Work task
Once the line containing "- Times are" is found in the entries below, reproduce it and every line after it, stopping at and including the line containing "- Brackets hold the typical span"; reproduce nothing else, and keep each line exact.
(Exercise data Opens)
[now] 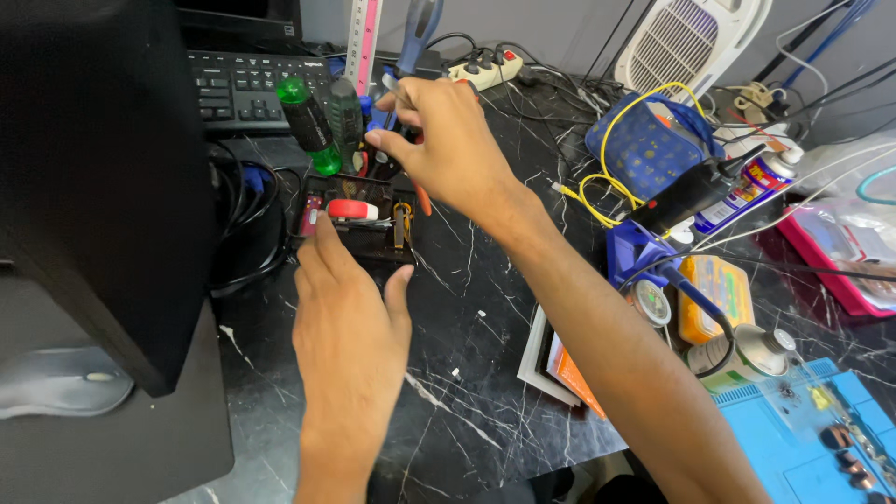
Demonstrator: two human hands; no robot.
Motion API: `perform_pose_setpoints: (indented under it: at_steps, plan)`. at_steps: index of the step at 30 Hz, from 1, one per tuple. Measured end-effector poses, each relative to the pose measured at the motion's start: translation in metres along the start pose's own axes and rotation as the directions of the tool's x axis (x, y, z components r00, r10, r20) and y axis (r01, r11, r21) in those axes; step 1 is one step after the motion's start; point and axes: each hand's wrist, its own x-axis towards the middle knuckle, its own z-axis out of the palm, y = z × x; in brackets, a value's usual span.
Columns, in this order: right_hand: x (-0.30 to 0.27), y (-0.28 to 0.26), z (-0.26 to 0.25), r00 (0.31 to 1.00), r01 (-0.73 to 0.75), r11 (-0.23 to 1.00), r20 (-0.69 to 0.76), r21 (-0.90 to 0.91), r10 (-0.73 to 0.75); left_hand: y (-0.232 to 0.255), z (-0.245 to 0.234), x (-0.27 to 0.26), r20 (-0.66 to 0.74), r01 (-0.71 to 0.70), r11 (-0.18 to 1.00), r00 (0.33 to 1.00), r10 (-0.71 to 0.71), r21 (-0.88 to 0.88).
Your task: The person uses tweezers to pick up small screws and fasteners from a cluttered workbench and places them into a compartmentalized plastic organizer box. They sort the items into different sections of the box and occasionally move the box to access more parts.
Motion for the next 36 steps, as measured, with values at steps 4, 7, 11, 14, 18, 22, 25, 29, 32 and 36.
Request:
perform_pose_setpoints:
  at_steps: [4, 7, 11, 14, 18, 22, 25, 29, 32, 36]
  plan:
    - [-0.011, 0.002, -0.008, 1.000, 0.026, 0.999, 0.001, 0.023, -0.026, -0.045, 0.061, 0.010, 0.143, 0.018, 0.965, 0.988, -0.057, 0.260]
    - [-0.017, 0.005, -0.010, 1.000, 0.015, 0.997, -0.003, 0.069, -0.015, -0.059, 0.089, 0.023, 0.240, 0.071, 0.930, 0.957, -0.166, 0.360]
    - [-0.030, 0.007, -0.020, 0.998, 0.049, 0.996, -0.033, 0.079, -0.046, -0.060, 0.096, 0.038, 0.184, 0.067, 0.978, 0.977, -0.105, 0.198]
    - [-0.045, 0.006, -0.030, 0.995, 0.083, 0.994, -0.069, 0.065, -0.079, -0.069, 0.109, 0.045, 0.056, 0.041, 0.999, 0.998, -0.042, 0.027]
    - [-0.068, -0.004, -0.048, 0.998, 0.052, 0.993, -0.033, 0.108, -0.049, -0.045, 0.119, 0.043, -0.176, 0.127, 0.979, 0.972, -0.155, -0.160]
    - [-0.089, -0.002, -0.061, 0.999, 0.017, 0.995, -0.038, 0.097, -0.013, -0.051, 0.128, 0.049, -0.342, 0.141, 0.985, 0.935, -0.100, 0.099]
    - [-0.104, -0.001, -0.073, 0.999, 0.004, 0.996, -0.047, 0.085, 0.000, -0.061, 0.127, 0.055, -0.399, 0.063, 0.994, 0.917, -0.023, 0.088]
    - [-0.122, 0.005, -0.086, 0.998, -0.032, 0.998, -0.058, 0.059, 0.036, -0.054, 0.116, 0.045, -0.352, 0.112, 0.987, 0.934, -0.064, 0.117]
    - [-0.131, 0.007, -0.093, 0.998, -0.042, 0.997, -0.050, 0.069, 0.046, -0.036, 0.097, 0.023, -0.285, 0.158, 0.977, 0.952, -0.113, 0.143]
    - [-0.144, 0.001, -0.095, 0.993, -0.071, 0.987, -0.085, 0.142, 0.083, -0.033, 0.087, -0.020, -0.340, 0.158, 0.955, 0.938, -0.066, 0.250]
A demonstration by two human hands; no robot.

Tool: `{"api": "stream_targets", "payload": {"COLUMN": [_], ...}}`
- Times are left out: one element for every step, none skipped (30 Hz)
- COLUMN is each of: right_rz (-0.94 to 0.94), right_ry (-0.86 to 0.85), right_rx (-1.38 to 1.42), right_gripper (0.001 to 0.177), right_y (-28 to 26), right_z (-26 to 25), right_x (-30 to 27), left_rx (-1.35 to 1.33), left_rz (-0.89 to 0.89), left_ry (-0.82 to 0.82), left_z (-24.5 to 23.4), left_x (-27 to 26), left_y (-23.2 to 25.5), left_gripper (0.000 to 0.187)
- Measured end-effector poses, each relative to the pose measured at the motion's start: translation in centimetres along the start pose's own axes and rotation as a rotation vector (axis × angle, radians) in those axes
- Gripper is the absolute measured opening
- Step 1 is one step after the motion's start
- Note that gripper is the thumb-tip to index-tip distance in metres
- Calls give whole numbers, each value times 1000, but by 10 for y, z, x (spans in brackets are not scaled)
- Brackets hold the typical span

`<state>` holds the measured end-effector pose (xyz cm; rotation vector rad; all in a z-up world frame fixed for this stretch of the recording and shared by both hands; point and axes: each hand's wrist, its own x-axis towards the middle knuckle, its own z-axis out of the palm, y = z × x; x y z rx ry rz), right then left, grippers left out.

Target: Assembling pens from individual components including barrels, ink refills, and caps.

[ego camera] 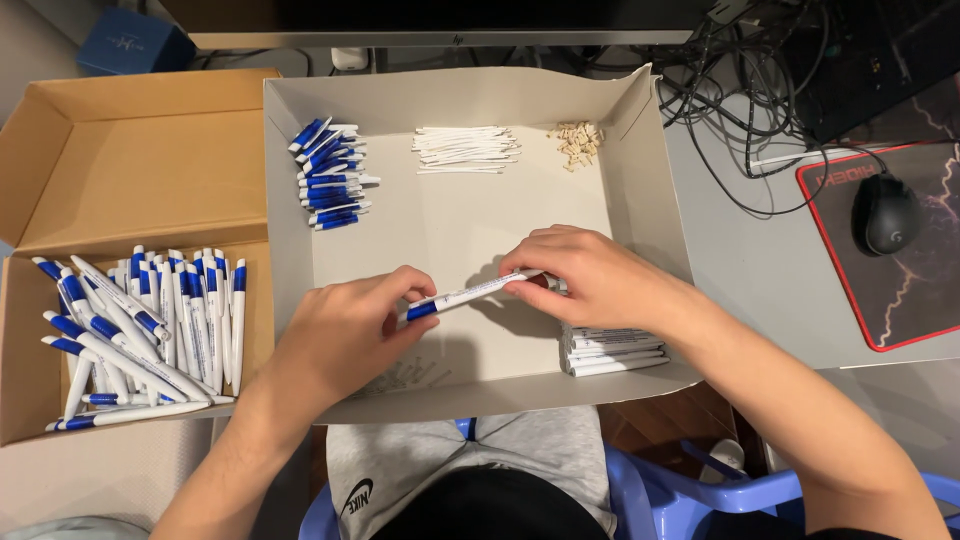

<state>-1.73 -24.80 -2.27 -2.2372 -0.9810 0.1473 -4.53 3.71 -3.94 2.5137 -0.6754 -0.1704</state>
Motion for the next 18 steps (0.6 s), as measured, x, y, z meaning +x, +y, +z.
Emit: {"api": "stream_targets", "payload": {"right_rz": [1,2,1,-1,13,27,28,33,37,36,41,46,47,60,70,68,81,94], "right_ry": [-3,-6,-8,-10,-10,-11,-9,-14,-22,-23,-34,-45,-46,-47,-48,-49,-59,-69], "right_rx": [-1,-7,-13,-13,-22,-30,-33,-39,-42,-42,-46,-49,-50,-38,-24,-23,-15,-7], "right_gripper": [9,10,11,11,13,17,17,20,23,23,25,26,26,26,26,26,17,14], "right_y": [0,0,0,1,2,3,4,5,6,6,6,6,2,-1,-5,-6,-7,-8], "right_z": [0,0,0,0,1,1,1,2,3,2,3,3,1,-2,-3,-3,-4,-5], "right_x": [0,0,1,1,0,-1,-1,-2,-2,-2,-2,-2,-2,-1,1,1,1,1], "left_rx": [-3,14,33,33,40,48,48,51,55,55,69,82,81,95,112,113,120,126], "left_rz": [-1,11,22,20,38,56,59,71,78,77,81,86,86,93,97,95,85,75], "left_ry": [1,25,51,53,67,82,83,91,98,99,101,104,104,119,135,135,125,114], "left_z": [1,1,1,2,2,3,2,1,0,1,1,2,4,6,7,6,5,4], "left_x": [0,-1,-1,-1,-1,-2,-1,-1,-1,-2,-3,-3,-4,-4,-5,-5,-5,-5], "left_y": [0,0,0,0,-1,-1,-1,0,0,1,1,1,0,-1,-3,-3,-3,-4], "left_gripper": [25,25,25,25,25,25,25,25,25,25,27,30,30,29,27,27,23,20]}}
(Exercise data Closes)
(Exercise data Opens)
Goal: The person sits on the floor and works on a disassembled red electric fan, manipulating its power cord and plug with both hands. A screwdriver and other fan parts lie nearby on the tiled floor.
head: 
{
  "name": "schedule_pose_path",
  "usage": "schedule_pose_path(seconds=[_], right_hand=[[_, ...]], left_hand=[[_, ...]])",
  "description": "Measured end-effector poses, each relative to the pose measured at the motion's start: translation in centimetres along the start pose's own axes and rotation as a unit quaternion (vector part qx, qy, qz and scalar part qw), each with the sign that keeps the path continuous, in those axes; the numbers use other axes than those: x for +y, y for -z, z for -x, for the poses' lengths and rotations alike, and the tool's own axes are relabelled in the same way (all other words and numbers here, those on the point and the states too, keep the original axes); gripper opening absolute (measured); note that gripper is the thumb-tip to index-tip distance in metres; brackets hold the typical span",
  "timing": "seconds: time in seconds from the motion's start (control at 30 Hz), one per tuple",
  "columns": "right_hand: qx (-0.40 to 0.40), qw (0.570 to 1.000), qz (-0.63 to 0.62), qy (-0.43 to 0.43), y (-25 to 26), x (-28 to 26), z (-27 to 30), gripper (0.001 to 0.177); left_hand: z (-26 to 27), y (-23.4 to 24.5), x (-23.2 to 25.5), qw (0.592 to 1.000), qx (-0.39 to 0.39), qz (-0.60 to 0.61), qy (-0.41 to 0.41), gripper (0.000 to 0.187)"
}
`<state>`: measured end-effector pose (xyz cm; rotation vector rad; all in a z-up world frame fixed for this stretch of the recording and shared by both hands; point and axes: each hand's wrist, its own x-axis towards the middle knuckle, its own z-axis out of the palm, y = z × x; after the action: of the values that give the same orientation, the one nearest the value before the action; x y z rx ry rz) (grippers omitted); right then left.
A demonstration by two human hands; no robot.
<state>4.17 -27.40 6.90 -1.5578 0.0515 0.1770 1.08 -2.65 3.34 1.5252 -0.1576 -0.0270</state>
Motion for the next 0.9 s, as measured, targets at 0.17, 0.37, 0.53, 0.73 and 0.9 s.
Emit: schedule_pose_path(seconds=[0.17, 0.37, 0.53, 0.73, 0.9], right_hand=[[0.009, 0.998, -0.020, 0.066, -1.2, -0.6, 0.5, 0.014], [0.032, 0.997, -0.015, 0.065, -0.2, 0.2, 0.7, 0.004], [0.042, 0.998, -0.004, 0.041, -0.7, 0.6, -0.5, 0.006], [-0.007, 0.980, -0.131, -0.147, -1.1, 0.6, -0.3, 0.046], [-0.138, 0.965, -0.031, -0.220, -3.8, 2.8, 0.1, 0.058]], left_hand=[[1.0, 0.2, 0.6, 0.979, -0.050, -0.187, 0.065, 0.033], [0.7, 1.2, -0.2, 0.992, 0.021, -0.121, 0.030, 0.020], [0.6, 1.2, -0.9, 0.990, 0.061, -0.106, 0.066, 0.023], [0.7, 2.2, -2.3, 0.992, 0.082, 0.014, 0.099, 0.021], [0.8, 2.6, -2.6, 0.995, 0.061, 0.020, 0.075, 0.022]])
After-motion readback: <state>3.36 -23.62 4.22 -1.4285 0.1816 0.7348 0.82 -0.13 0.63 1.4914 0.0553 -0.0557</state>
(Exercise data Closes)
Answer to this task
- Times are left out: one element for every step, none skipped (30 Hz)
- COLUMN is each of: right_rz (-0.94 to 0.94), right_ry (-0.86 to 0.85), right_rx (-1.38 to 1.42), right_gripper (0.001 to 0.177), right_y (-28 to 26), right_z (-26 to 25), right_x (-30 to 27), left_rx (-1.35 to 1.33), left_rz (-0.89 to 0.89), left_ry (-0.82 to 0.82), left_z (-24.5 to 23.4), left_x (-27 to 26), left_y (-23.2 to 25.5), left_gripper (0.000 to 0.187)
- Measured end-effector poses, each relative to the pose measured at the motion's start: translation in centimetres along the start pose's own axes and rotation as a rotation vector (axis × angle, radians) in those axes
- Gripper is the absolute measured opening
- Step 1 is one step after the motion's start
- Note that gripper is the thumb-tip to index-tip distance in metres
- Calls give whole numbers, each value times 1000, but by 10 for y, z, x (spans in brackets are not scaled)
- Brackets hold the typical span

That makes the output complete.